(Instructions for the task)
Please repeat the lines below exactly. Begin with the line containing "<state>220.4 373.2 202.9" and go on through the line containing "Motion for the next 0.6".

##### Records for this exercise #####

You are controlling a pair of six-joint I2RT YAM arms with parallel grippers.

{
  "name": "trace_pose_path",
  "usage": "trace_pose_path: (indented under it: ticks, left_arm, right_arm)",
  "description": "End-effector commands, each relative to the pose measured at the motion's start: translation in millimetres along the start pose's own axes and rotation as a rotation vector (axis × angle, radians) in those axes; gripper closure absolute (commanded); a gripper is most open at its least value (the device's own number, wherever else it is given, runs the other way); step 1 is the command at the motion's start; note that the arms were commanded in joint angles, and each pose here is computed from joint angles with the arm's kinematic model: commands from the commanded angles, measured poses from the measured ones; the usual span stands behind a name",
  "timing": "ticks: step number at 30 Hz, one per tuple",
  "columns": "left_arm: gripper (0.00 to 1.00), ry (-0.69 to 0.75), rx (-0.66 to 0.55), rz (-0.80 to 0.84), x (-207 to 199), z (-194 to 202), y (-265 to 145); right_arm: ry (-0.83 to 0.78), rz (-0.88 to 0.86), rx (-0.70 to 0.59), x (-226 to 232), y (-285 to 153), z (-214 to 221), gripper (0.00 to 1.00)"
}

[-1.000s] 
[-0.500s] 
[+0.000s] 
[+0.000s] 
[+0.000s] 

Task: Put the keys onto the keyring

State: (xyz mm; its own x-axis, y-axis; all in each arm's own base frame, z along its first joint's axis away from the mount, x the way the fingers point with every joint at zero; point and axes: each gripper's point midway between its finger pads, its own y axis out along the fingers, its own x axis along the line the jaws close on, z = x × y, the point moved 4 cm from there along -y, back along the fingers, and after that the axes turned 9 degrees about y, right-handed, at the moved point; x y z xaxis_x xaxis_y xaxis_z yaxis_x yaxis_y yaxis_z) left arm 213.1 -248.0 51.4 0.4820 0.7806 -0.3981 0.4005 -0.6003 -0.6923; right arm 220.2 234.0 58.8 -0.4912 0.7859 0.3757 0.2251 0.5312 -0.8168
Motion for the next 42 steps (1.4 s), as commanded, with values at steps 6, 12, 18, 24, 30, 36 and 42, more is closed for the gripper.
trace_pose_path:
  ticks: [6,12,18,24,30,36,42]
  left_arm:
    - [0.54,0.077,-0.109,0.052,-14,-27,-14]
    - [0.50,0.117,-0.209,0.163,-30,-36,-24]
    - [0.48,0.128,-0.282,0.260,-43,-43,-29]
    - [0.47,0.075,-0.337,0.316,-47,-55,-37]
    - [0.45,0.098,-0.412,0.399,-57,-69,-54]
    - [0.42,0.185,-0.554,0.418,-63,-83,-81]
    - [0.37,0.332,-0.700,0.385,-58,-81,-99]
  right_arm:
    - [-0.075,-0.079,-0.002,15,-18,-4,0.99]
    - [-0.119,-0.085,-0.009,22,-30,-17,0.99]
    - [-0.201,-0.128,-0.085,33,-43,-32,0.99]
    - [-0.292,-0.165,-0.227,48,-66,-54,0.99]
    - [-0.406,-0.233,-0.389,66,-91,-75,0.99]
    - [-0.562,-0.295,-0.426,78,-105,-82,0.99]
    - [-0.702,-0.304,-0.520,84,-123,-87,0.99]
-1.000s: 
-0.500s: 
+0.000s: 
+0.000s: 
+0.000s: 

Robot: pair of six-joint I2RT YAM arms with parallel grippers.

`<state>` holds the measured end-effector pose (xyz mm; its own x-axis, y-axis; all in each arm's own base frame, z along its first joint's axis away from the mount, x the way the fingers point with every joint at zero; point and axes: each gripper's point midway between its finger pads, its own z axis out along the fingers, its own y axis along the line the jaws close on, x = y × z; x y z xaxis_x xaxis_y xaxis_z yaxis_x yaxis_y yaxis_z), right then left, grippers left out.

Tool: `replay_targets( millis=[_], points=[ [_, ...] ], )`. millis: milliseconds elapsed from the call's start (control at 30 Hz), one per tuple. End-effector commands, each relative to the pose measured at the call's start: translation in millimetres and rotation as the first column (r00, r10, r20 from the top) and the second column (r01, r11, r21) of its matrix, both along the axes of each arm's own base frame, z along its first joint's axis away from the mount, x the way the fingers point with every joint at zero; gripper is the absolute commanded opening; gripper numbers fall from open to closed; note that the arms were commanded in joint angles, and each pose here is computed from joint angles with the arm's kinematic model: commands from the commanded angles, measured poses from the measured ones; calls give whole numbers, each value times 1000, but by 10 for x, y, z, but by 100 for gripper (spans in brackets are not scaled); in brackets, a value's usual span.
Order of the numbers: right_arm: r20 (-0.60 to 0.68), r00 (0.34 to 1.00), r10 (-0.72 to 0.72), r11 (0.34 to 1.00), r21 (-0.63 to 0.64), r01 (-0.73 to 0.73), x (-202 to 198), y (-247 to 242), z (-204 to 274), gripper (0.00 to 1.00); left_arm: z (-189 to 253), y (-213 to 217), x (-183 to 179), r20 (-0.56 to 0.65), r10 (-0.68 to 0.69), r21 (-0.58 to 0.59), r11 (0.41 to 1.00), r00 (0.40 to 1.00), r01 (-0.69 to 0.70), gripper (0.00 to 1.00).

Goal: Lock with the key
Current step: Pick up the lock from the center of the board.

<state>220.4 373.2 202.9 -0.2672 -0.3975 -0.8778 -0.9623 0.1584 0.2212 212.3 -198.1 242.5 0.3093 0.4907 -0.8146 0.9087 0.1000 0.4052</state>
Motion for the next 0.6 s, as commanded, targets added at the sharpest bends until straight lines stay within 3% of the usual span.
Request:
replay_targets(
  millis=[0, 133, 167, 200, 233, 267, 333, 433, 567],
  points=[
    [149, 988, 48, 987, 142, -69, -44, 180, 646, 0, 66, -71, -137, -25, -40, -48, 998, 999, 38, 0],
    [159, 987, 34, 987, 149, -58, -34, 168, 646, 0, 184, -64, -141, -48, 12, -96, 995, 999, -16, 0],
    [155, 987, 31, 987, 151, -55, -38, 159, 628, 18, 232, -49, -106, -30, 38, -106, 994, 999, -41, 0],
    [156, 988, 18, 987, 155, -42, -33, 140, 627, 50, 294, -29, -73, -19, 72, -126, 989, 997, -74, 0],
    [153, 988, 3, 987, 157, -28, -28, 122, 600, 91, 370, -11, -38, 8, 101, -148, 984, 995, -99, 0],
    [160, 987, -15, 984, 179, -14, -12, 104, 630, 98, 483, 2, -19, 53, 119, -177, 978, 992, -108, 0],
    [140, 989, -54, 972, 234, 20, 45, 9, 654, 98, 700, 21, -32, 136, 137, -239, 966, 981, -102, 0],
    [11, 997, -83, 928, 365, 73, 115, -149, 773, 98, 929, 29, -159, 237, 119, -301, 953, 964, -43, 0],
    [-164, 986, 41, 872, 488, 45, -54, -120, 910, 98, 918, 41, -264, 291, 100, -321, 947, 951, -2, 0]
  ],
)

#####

(Exercise solution)
<state>220.4 373.2 202.9 -0.2672 -0.3975 -0.8778 -0.9623 0.1584 0.2212 212.3 -198.1 242.5 0.3093 0.4907 -0.8146 0.9087 0.1000 0.4052</state>
Motion for the next 0.6 s, as commanded, targets added at the sharpest bends until straight lines stay within 3% of the usual span.

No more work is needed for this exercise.